## GIVEN DATA:

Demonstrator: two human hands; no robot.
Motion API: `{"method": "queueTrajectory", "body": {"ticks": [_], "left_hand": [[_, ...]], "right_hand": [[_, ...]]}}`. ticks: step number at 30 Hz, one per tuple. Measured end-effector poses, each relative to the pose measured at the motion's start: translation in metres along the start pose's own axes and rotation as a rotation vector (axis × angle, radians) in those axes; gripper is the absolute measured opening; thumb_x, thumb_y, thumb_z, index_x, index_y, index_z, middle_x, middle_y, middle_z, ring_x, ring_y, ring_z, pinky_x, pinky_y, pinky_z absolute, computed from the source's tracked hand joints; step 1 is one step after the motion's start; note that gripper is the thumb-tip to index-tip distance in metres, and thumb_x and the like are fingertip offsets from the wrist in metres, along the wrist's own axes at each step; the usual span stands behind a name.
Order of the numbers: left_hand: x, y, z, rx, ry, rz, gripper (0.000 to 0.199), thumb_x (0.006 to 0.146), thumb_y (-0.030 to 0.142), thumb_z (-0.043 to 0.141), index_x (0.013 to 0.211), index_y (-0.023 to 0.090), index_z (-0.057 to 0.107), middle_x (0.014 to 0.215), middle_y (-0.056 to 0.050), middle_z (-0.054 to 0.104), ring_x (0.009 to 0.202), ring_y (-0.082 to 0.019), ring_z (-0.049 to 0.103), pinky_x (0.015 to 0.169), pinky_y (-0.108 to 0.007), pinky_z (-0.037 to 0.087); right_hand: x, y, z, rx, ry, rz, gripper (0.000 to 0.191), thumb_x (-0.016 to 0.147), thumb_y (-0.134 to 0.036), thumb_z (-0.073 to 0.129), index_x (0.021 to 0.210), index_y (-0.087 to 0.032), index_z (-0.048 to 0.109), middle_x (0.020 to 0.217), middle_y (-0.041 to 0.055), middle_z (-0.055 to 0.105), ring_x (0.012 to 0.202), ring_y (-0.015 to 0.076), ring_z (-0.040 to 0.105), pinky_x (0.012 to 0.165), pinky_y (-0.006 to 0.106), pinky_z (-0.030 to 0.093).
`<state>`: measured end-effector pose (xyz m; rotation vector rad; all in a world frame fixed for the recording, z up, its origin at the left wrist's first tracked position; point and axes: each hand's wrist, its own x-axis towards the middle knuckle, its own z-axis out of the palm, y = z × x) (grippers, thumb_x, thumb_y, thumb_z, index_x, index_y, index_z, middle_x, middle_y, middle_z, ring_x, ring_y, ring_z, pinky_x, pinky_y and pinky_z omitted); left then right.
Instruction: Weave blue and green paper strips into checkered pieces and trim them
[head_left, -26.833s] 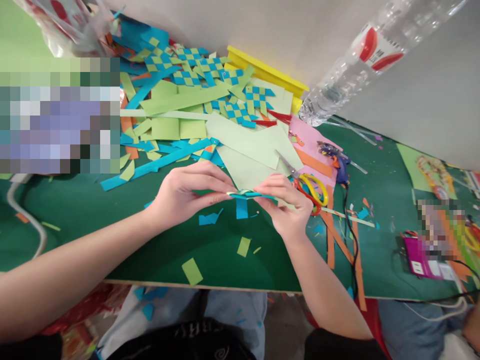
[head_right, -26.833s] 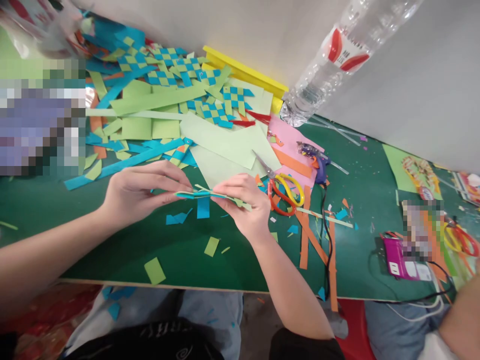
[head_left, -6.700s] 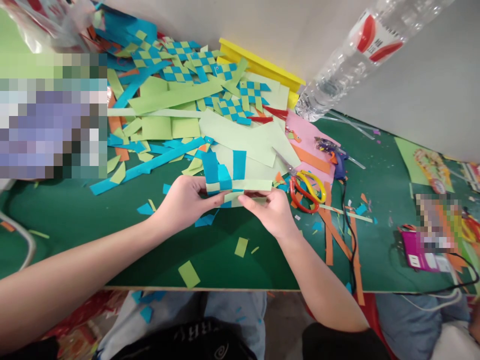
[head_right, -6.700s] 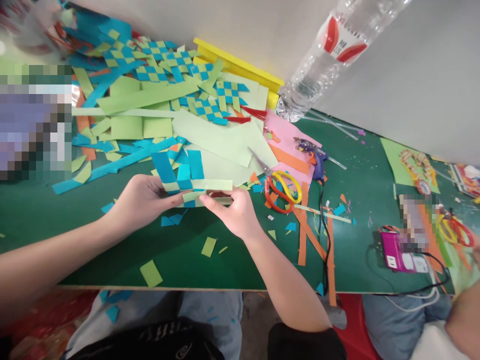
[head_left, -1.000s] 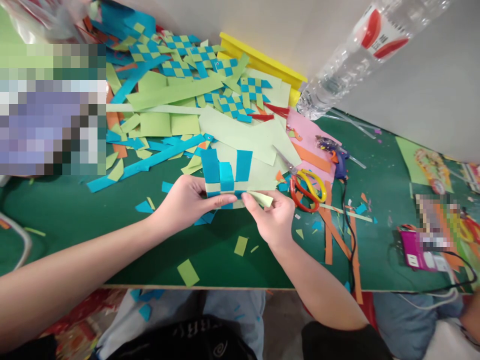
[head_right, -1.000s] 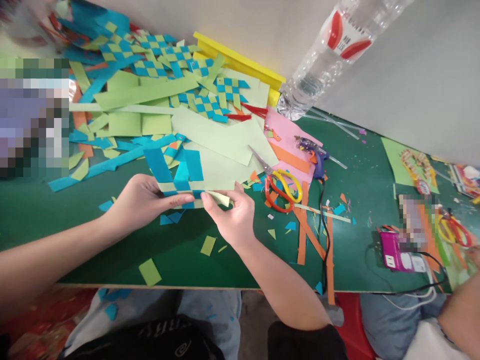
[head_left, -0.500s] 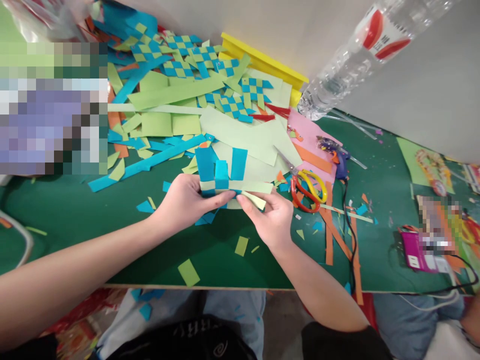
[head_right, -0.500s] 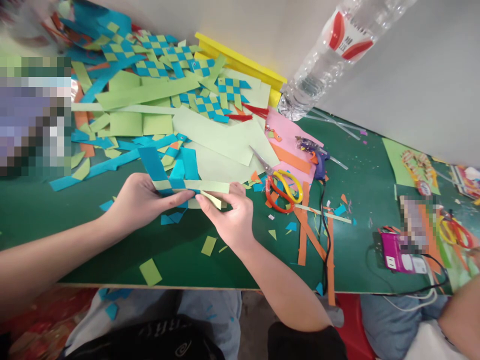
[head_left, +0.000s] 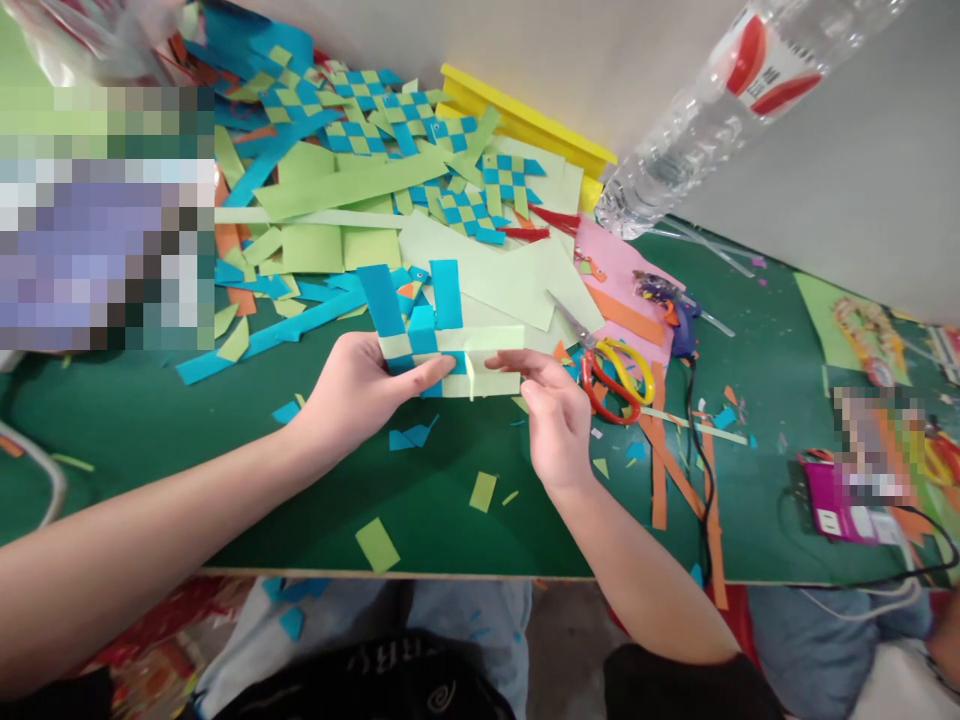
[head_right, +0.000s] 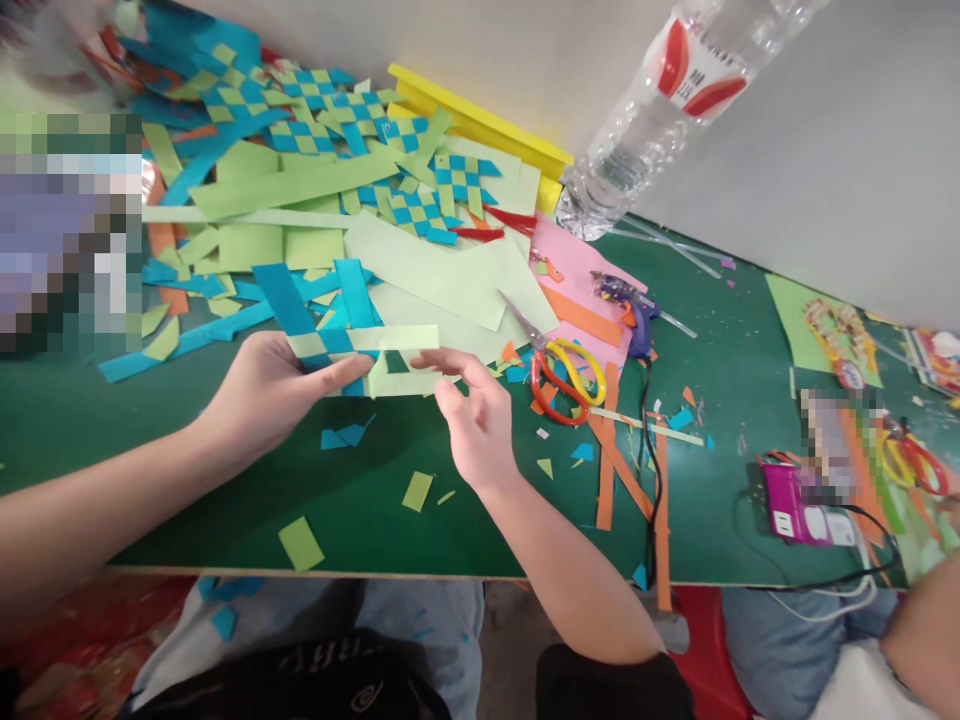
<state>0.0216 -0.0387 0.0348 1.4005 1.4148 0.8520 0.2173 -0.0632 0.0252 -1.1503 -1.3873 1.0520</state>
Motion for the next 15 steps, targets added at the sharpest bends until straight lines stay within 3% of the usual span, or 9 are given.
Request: {"method": "queueTrajectory", "body": {"ticks": [5, 9, 15], "left_hand": [[-0.0016, 0.0022, 0.0007, 0.09, -0.059, 0.092, 0.028, 0.075, 0.044, 0.067, 0.062, 0.019, 0.068, 0.058, 0.0, 0.066, 0.047, -0.012, 0.052, 0.044, -0.025, 0.041], [-0.0022, 0.001, 0.0021, 0.127, -0.09, 0.14, 0.03, 0.075, 0.048, 0.066, 0.061, 0.021, 0.07, 0.058, -0.001, 0.068, 0.05, -0.015, 0.055, 0.046, -0.027, 0.043], [-0.0029, -0.0001, 0.0045, 0.154, -0.086, 0.162, 0.028, 0.074, 0.047, 0.066, 0.063, 0.022, 0.072, 0.061, -0.001, 0.071, 0.055, -0.016, 0.059, 0.048, -0.026, 0.046]], "right_hand": [[0.0004, -0.0009, 0.0031, -0.055, -0.071, 0.129, 0.019, 0.082, -0.04, 0.064, 0.092, -0.025, 0.07, 0.092, 0.001, 0.073, 0.088, 0.0168, 0.068, 0.082, 0.033, 0.055], [-0.0012, -0.0021, 0.0051, -0.111, -0.069, 0.1, 0.016, 0.077, -0.038, 0.07, 0.084, -0.023, 0.071, 0.083, -0.0001, 0.073, 0.079, 0.0162, 0.068, 0.075, 0.03, 0.055], [-0.0027, -0.0017, 0.0045, -0.182, -0.058, 0.109, 0.017, 0.076, -0.037, 0.071, 0.08, -0.021, 0.069, 0.08, 0.0009, 0.072, 0.08, 0.0174, 0.068, 0.074, 0.031, 0.055]]}}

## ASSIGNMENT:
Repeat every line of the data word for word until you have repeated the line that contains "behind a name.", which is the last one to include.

## ANSWER TO THIS TASK:
Demonstrator: two human hands; no robot.
Motion API: `{"method": "queueTrajectory", "body": {"ticks": [_], "left_hand": [[_, ...]], "right_hand": [[_, ...]]}}`. ticks: step number at 30 Hz, one per tuple. Measured end-effector poses, each relative to the pose measured at the motion's start: translation in metres along the start pose's own axes and rotation as a rotation vector (axis × angle, radians) in those axes; gripper is the absolute measured opening; thumb_x, thumb_y, thumb_z, index_x, index_y, index_z, middle_x, middle_y, middle_z, ring_x, ring_y, ring_z, pinky_x, pinky_y, pinky_z absolute, computed from the source's tracked hand joints; step 1 is one step after the motion's start; note that gripper is the thumb-tip to index-tip distance in metres, and thumb_x and the like are fingertip offsets from the wrist in metres, along the wrist's own axes at each step; the usual span stands behind a name.

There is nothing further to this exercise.